**Brief**
Take the records below and set them down exactly, so that every line matches the original.

◇ ◇ ◇ ◇ ◇ ◇ ◇

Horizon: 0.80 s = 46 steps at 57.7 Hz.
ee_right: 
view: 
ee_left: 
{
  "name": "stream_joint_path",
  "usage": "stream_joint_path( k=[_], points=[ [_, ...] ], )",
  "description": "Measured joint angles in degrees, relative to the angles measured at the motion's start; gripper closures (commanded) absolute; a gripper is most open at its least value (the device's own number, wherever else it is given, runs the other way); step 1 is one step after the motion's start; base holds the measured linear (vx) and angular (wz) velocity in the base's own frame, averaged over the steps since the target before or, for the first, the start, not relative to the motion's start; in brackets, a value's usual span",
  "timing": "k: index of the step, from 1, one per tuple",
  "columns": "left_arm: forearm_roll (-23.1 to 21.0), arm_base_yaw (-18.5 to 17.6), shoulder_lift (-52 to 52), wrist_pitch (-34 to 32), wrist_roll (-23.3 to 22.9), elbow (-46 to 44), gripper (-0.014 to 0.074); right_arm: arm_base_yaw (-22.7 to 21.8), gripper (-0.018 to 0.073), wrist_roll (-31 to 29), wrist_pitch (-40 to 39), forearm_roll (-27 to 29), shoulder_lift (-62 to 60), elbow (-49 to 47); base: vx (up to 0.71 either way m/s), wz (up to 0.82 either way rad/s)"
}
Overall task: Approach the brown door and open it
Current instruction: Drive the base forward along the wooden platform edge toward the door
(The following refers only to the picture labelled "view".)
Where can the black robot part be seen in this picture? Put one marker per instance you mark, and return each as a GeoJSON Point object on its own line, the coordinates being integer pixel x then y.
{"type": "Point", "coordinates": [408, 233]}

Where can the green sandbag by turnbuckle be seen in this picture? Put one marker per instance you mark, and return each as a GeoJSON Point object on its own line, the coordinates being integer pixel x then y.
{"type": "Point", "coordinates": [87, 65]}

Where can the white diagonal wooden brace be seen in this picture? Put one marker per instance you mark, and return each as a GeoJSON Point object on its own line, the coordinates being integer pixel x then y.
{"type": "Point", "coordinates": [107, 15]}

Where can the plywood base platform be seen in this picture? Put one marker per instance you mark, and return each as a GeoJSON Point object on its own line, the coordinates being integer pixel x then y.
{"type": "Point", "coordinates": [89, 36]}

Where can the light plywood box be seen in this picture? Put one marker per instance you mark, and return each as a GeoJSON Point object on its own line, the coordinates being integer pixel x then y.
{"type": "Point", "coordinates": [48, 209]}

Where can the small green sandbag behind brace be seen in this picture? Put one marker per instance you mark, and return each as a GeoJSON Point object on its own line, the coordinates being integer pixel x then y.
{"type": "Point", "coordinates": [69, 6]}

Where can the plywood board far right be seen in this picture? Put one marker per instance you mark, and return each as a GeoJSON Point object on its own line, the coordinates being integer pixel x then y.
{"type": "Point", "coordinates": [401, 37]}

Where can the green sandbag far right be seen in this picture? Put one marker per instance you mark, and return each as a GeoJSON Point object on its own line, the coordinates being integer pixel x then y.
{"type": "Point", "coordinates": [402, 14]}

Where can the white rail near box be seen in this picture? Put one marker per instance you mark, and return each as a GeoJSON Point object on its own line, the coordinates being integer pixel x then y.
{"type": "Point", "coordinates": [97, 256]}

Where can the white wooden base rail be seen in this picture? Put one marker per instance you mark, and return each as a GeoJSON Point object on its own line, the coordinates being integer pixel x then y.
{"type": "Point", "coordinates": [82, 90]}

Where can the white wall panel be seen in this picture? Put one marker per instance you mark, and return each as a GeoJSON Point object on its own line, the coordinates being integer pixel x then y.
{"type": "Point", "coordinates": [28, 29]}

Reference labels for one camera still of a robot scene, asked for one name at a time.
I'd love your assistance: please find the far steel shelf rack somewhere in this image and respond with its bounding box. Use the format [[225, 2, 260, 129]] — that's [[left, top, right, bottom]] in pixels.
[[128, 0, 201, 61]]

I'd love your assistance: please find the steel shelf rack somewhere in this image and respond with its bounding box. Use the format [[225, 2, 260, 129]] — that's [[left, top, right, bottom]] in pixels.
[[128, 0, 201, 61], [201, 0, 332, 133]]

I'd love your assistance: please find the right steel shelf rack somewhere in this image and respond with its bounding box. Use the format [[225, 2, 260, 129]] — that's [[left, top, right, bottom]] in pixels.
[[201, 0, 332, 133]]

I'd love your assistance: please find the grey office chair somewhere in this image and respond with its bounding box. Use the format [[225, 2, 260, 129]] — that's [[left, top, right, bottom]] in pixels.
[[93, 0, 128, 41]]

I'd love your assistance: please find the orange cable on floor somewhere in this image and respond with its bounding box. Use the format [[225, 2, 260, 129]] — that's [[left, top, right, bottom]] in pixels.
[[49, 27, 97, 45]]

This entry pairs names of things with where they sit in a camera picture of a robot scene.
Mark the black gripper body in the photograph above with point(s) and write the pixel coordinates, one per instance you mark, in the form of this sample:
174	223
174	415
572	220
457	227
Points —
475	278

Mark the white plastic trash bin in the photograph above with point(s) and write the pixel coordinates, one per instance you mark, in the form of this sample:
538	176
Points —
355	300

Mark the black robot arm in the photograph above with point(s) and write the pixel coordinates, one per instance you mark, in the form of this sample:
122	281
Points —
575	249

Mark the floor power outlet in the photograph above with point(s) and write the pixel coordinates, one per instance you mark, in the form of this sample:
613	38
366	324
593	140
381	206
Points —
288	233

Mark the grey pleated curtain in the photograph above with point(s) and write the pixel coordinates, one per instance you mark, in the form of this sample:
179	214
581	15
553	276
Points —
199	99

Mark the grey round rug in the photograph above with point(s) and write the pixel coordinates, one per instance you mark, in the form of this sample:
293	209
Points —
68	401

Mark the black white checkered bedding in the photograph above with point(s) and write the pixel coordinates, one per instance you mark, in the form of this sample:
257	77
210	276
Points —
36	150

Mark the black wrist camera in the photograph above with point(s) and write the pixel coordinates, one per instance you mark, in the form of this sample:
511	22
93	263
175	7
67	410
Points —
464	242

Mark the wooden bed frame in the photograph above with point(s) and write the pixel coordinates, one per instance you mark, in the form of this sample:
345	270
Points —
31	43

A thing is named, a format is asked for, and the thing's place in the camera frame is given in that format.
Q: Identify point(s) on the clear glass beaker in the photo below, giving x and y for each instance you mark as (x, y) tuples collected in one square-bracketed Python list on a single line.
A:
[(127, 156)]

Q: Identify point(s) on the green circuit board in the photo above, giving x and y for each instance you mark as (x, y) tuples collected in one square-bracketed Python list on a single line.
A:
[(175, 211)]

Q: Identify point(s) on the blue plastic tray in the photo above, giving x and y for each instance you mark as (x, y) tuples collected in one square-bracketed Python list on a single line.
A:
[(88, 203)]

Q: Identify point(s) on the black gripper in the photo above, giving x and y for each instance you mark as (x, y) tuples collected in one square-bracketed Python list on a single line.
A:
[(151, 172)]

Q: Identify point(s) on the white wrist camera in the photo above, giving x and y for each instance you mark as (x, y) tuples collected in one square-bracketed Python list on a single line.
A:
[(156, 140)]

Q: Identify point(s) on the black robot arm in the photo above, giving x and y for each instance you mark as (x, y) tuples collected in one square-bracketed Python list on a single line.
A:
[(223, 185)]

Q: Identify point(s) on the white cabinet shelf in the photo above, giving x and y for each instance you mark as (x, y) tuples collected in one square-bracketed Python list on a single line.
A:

◇ ◇ ◇ ◇ ◇ ◇ ◇

**Answer**
Horizon: 0.80 s = 46 steps at 57.7 Hz.
ee_right: 
view: 
ee_left: 
{
  "name": "stream_joint_path",
  "usage": "stream_joint_path( k=[_], points=[ [_, ...] ], )",
  "description": "Measured joint angles in degrees, relative to the angles measured at the motion's start; gripper closures (commanded) absolute; a gripper is most open at its least value (the device's own number, wherever else it is given, runs the other way); step 1 is one step after the motion's start; base holds the measured linear (vx) and angular (wz) velocity in the base's own frame, averaged over the steps since the target before or, for the first, the start, not relative to the motion's start; in brackets, a value's usual span",
  "timing": "k: index of the step, from 1, one per tuple",
  "columns": "left_arm: forearm_roll (-23.1 to 21.0), arm_base_yaw (-18.5 to 17.6), shoulder_lift (-52 to 52), wrist_pitch (-34 to 32), wrist_roll (-23.3 to 22.9), elbow (-46 to 44), gripper (-0.014 to 0.074); right_arm: arm_base_yaw (-22.7 to 21.8), gripper (-0.018 to 0.073), wrist_roll (-31 to 29), wrist_pitch (-40 to 39), forearm_roll (-27 to 29), shoulder_lift (-62 to 60), elbow (-49 to 47); base: vx (up to 0.71 either way m/s), wz (up to 0.82 either way rad/s)"
}
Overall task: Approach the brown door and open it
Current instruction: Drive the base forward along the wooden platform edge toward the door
(The following refers only to the picture labelled "view".)
Where can the black robot part be seen in this picture? Put one marker per instance you mark, and return each as a GeoJSON Point object on its own line, the coordinates being integer pixel x then y.
{"type": "Point", "coordinates": [408, 233]}

Where can the green sandbag by turnbuckle be seen in this picture? Put one marker per instance you mark, and return each as a GeoJSON Point object on its own line, the coordinates being integer pixel x then y.
{"type": "Point", "coordinates": [87, 65]}

Where can the white diagonal wooden brace be seen in this picture? Put one marker per instance you mark, and return each as a GeoJSON Point object on its own line, the coordinates being integer pixel x then y.
{"type": "Point", "coordinates": [107, 15]}

Where can the plywood base platform be seen in this picture? Put one marker per instance you mark, and return each as a GeoJSON Point object on its own line, the coordinates being integer pixel x then y.
{"type": "Point", "coordinates": [89, 36]}

Where can the light plywood box be seen in this picture? Put one marker per instance you mark, and return each as a GeoJSON Point object on its own line, the coordinates being integer pixel x then y.
{"type": "Point", "coordinates": [48, 209]}

Where can the small green sandbag behind brace be seen in this picture? Put one marker per instance you mark, and return each as a GeoJSON Point object on its own line, the coordinates being integer pixel x then y.
{"type": "Point", "coordinates": [69, 6]}

Where can the plywood board far right be seen in this picture? Put one marker per instance you mark, and return each as a GeoJSON Point object on its own line, the coordinates being integer pixel x then y.
{"type": "Point", "coordinates": [401, 37]}

Where can the green sandbag far right be seen in this picture? Put one marker per instance you mark, and return each as a GeoJSON Point object on its own line, the coordinates being integer pixel x then y.
{"type": "Point", "coordinates": [402, 14]}

Where can the white rail near box be seen in this picture? Put one marker per instance you mark, and return each as a GeoJSON Point object on its own line, the coordinates being integer pixel x then y.
{"type": "Point", "coordinates": [97, 256]}

Where can the white wooden base rail be seen in this picture? Put one marker per instance you mark, and return each as a GeoJSON Point object on its own line, the coordinates being integer pixel x then y.
{"type": "Point", "coordinates": [82, 90]}

Where can the white wall panel be seen in this picture? Put one marker per instance you mark, and return each as a GeoJSON Point object on its own line, the coordinates being integer pixel x then y.
{"type": "Point", "coordinates": [28, 29]}

Reference labels for one camera still of a robot scene, asked for one name at a time.
I'd love your assistance: please find the far steel shelf rack somewhere in this image and respond with its bounding box. Use the format [[225, 2, 260, 129]] — that's [[left, top, right, bottom]] in pixels.
[[128, 0, 201, 61]]

I'd love your assistance: please find the steel shelf rack somewhere in this image and respond with its bounding box. Use the format [[225, 2, 260, 129]] — that's [[left, top, right, bottom]] in pixels.
[[128, 0, 201, 61], [201, 0, 332, 133]]

I'd love your assistance: please find the right steel shelf rack somewhere in this image and respond with its bounding box. Use the format [[225, 2, 260, 129]] — that's [[left, top, right, bottom]] in pixels.
[[201, 0, 332, 133]]

I'd love your assistance: please find the grey office chair somewhere in this image and respond with its bounding box. Use the format [[225, 2, 260, 129]] — that's [[left, top, right, bottom]] in pixels.
[[93, 0, 128, 41]]

I'd love your assistance: please find the orange cable on floor somewhere in this image and respond with its bounding box. Use the format [[225, 2, 260, 129]] — that's [[left, top, right, bottom]] in pixels.
[[49, 27, 97, 45]]

This entry pairs names of things with where they sit in a camera picture of a robot scene.
Mark the black gripper body in the photograph above with point(s) and write the pixel coordinates, one per instance you mark, in the form of this sample:
174	223
174	415
572	220
457	227
Points —
475	278

Mark the white plastic trash bin in the photograph above with point(s) and write the pixel coordinates, one per instance you mark, in the form of this sample:
538	176
Points —
355	300

Mark the black robot arm in the photograph above with point(s) and write the pixel coordinates, one per instance you mark, in the form of this sample:
122	281
Points —
575	249

Mark the floor power outlet in the photograph above with point(s) and write the pixel coordinates, one per instance you mark, in the form of this sample:
613	38
366	324
593	140
381	206
Points —
288	233

Mark the grey pleated curtain in the photograph above with point(s) and write the pixel coordinates, one per instance you mark, in the form of this sample:
179	214
581	15
553	276
Points —
199	99

Mark the grey round rug in the photograph above with point(s) and write the pixel coordinates, one per instance you mark, in the form of this sample:
293	209
Points —
68	401

Mark the black white checkered bedding in the photograph above with point(s) and write the pixel coordinates, one per instance you mark, in the form of this sample:
257	77
210	276
Points —
36	150

Mark the black wrist camera in the photograph above with point(s) and write the pixel coordinates, one per instance you mark, in the form of this sample:
511	22
93	263
175	7
67	410
Points —
464	242

Mark the wooden bed frame in the photograph above with point(s) and write the pixel coordinates, one per instance you mark, in the form of this sample:
345	270
Points —
31	43

A thing is named, a format is asked for, and the thing's place in the camera frame is given in that format.
Q: Identify point(s) on the clear glass beaker in the photo below, giving x and y for each instance you mark as (x, y) tuples collected in one square-bracketed Python list on a single line.
A:
[(127, 156)]

Q: Identify point(s) on the green circuit board in the photo above, giving x and y for each instance you mark as (x, y) tuples collected in one square-bracketed Python list on a single line.
A:
[(175, 211)]

Q: Identify point(s) on the blue plastic tray in the photo above, giving x and y for each instance you mark as (x, y) tuples collected in one square-bracketed Python list on a single line.
A:
[(88, 203)]

Q: Identify point(s) on the black gripper in the photo above, giving x and y for each instance you mark as (x, y) tuples collected in one square-bracketed Python list on a single line.
A:
[(151, 172)]

Q: Identify point(s) on the white wrist camera in the photo above, giving x and y for each instance you mark as (x, y) tuples collected in one square-bracketed Python list on a single line.
A:
[(156, 140)]

Q: Identify point(s) on the black robot arm in the photo above, giving x and y for each instance you mark as (x, y) tuples collected in one square-bracketed Python list on a single line.
A:
[(223, 185)]

Q: Identify point(s) on the white cabinet shelf in the photo above, giving x and y for each instance you mark as (x, y) tuples collected in one square-bracketed Python list on a single line.
A:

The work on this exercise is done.